Пушкин: «Когда Потемкину в потемках…» (Аринштейн) - страница 105

Думается, что Одоевскому были известны все четырнадцать стихов. Но вот почему он записал только двенадцать, опустив два заключительных? Вопрос немаловажный.

30-е строфы 6-й главы Пушкин, судя по его записи 10 августа 1826 г., создавал в конце июля – начале августа 1826 г. в Михайловском, то есть незадолго до того, как в Михайловское прибыл фельдъегерь с предписанием Пушкину отправиться в Псков и оттуда в Москву. Именно тогда, 24 июля Пушкин получил известие о казни декабристов («У<слышал> о с<мерти> Р<ылеева,> П<естеля,> М<уравьева-Апостола,> К<аховского,> Б<естужева-Рюмина> 24 <июля>»), что нашло свое немедленное отражение в 38-й строфе: «Иль быть повешен, как Рылеев». Такая молниеносная реакция на поразившее его событие вполне характерна для Пушкина, а известие о казни декабристов было для него не только ужасным событием, поразившим его в самое сердце, – оно касалось его и в сугубо личном плане. Об этом свидетельствуют сделанные в те же дни записи рядом с рисунком повешенных декабристов:

И я бы мог… И я бы мог, как шут…

Мысль о виселице долго преследовала Пушкина. Об этом свидетельствуют упоминания о казни через повешение и в серьезном, и в шутливом контексте в ряде его стихотворений:

Когда помилует нас Бог,
Когда не буду я повешен…

(III, 150)

Или:

Вы ж вздохнете ль обо мне,
Если буду я повешен?

(III, 56)

Впрочем, в июле-августе 1826 г. Пушкину было не до иронии, слишком трагично обстояли дела: «И я бы мог…».

Такого рода мысли о возможности трагического поворота в его собственной судьбе – поворота, которого он волею судеб счастливо избежал, – приходили ему в голову всякий раз, когда он вспоминал об участи повешенных декабристов и особенно его собрата по перу Кондратия Рылеева. По свидетельству Соболевского, Пушкин не раз рассказывал друзьям о своем предполагавшемся выезде из Михайловского в Петербург в декабре 1825 г.: «Я рассчитывал приехать в Петербург поздно вечером… попал бы к Рылееву прямо на совещание 13 декабря… попал бы с прочими на Сенатскую площадь и не сидел бы теперь с вами, мои милые!»[186].
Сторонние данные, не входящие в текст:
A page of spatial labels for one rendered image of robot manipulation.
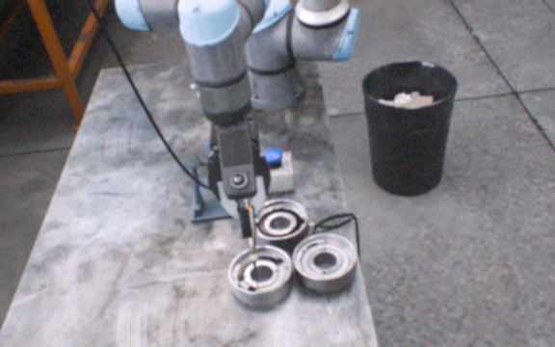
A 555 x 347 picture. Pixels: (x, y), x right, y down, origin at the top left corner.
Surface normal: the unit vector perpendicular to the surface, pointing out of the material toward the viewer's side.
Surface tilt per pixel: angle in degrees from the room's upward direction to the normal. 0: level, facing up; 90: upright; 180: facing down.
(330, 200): 0
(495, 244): 0
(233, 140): 32
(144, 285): 0
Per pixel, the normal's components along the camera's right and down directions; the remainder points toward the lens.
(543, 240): -0.11, -0.78
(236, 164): -0.05, -0.34
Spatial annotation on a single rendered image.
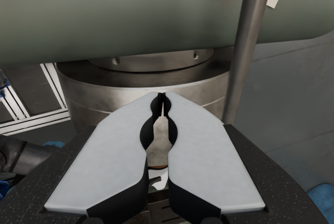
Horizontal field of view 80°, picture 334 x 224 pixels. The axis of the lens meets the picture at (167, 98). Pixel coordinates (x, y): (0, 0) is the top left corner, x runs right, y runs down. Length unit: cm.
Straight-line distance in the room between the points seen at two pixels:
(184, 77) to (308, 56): 208
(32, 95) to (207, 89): 128
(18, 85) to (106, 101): 121
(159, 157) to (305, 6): 24
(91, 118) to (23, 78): 115
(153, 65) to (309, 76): 222
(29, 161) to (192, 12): 50
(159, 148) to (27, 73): 119
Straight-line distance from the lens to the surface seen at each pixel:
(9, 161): 58
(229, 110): 17
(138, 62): 27
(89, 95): 26
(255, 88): 205
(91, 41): 20
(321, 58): 242
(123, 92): 23
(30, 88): 143
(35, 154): 58
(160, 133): 26
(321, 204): 394
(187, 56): 28
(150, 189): 86
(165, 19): 19
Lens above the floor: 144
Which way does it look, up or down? 58 degrees down
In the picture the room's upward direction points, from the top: 153 degrees clockwise
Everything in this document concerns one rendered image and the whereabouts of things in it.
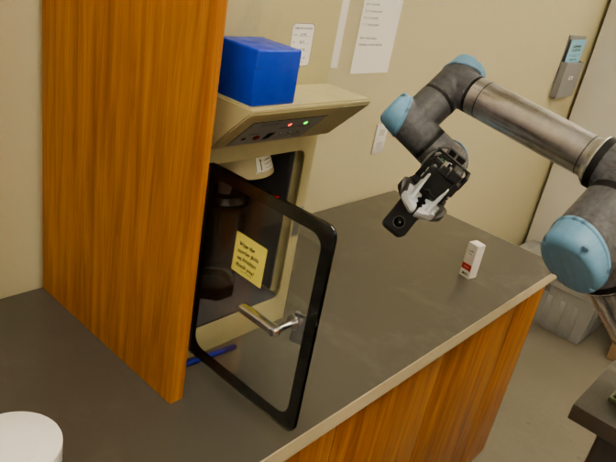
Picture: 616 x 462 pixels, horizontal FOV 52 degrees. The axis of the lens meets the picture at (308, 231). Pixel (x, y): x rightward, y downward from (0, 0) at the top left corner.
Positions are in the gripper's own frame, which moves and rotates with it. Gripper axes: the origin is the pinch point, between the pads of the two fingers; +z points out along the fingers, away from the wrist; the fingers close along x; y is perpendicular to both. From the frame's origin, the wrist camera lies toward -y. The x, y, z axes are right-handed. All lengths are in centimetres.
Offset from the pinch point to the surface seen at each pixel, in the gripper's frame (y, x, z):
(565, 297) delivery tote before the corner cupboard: -67, 107, -254
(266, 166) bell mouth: -20.8, -27.0, -23.6
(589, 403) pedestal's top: -22, 61, -43
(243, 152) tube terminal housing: -17.4, -30.3, -14.1
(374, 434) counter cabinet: -61, 31, -34
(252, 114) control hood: -4.7, -29.2, 0.1
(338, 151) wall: -39, -27, -112
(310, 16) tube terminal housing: 7.7, -37.0, -24.5
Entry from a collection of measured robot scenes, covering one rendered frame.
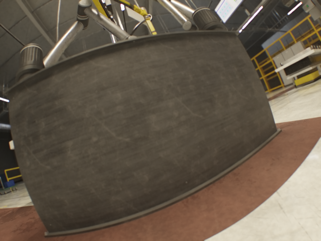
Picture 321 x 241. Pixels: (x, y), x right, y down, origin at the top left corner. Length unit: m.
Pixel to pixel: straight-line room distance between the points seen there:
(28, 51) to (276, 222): 1.50
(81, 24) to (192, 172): 1.74
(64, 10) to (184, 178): 11.48
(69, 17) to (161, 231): 11.95
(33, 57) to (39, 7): 10.32
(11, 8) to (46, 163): 11.38
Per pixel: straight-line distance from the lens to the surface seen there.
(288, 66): 5.24
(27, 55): 1.16
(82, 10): 1.71
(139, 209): 0.76
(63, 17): 11.90
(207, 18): 1.35
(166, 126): 0.70
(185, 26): 1.53
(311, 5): 2.52
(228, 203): 0.62
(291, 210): 0.53
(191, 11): 1.84
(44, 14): 11.74
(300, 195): 0.58
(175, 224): 0.61
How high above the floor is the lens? 0.37
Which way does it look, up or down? 4 degrees up
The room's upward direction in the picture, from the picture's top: 20 degrees counter-clockwise
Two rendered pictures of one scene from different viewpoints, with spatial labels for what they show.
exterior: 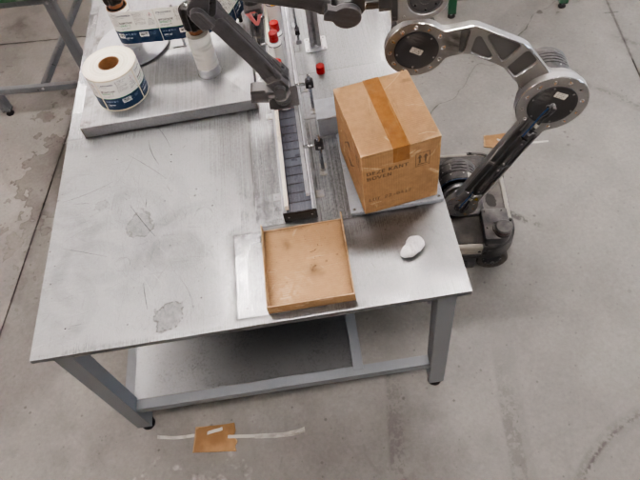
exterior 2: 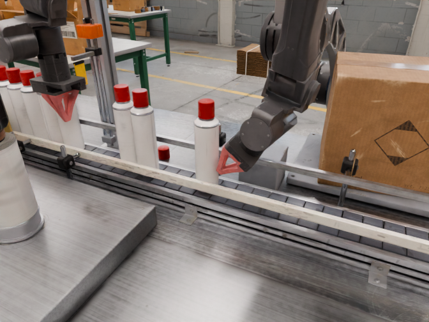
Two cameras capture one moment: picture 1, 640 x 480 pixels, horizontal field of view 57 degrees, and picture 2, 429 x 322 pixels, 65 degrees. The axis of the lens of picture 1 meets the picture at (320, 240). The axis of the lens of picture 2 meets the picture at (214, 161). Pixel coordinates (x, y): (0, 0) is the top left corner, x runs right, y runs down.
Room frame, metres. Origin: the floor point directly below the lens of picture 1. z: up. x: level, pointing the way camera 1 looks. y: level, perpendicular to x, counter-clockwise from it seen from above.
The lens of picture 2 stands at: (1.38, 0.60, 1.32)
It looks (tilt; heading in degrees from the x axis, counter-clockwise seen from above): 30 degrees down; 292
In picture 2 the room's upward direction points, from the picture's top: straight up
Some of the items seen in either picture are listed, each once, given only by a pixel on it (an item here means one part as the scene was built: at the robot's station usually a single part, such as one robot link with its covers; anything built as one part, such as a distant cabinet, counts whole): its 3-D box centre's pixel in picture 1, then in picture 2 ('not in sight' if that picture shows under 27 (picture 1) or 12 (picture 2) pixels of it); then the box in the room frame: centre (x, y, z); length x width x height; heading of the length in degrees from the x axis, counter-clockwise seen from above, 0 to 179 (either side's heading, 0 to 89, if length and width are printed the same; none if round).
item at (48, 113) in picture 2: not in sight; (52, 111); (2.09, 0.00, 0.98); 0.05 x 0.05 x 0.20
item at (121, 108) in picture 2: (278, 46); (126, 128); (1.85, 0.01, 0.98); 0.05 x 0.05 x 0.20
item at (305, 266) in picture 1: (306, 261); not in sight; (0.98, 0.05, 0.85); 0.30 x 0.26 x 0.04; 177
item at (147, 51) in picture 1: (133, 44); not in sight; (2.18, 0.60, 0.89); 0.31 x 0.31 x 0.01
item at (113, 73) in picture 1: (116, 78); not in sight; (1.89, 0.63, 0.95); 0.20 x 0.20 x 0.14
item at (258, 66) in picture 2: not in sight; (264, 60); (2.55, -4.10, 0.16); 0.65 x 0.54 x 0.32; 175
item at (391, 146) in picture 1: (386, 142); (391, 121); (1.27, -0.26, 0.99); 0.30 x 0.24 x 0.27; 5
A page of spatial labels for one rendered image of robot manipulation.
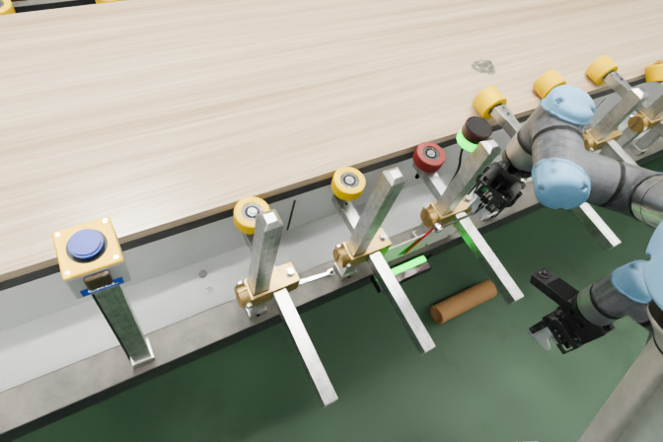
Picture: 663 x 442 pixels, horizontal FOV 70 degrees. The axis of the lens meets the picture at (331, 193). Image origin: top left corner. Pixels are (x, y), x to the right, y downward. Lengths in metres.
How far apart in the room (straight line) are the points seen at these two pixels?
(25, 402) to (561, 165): 1.07
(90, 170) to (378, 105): 0.73
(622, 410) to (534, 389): 1.70
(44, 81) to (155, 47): 0.28
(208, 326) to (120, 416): 0.76
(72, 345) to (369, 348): 1.10
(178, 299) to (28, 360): 0.33
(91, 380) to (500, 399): 1.50
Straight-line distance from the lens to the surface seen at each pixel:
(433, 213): 1.20
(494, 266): 1.21
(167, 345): 1.15
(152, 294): 1.28
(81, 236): 0.67
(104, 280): 0.67
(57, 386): 1.17
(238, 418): 1.82
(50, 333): 1.29
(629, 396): 0.49
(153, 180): 1.10
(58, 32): 1.46
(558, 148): 0.77
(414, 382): 1.97
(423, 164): 1.24
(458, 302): 2.05
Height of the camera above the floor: 1.80
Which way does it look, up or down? 55 degrees down
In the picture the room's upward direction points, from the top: 20 degrees clockwise
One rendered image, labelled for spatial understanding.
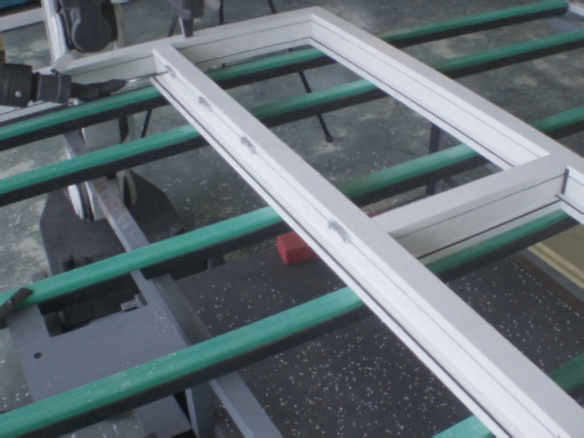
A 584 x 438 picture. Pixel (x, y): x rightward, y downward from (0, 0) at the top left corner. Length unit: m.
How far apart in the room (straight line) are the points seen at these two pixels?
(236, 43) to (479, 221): 0.85
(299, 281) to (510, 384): 0.74
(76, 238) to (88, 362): 1.46
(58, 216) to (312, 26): 1.15
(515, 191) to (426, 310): 0.33
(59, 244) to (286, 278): 1.10
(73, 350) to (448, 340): 0.50
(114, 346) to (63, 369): 0.08
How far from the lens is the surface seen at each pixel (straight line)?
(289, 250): 1.54
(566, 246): 1.62
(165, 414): 1.33
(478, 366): 0.92
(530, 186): 1.25
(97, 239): 2.44
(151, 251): 1.17
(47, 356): 1.05
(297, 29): 1.88
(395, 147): 3.19
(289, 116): 1.58
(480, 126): 1.44
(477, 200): 1.17
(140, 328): 1.06
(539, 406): 0.86
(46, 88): 1.53
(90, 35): 1.87
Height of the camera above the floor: 1.56
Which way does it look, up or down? 34 degrees down
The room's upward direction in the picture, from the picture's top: 1 degrees counter-clockwise
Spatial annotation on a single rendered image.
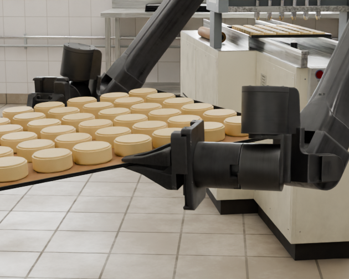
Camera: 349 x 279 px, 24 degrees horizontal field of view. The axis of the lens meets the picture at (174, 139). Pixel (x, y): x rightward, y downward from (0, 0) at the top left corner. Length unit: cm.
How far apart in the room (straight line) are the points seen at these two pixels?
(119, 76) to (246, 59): 249
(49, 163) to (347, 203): 260
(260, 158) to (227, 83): 301
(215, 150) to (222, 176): 3
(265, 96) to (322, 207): 253
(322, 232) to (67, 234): 119
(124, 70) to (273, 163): 61
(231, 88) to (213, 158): 301
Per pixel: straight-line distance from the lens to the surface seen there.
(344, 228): 353
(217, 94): 396
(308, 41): 417
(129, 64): 151
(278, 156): 96
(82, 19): 737
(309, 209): 346
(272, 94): 96
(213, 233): 385
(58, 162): 100
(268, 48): 378
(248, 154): 96
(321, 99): 104
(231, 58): 395
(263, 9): 400
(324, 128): 101
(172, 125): 115
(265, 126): 95
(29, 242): 379
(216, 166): 97
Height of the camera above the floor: 123
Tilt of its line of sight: 12 degrees down
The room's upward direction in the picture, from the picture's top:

Едва ли можно сомневаться, что и упоминание о казни Рылеева в 38-й строфе, сделанное по горячим следам, должно было иметь своим продолжением то же страшное для поэта ощущение, что и в упомянутых подписях: «И я бы мог…» или в разговорах, о которых свидетельствовал Соболевский. Именно это ощущение и стало, с моей точки зрения, содержанием двух заключительных стихов 38-й строфы. Во всяком случае, имеется немало примеров, как то или иное настроение поэта, отразившееся в его письмах или заметках, переходит в его поэзию.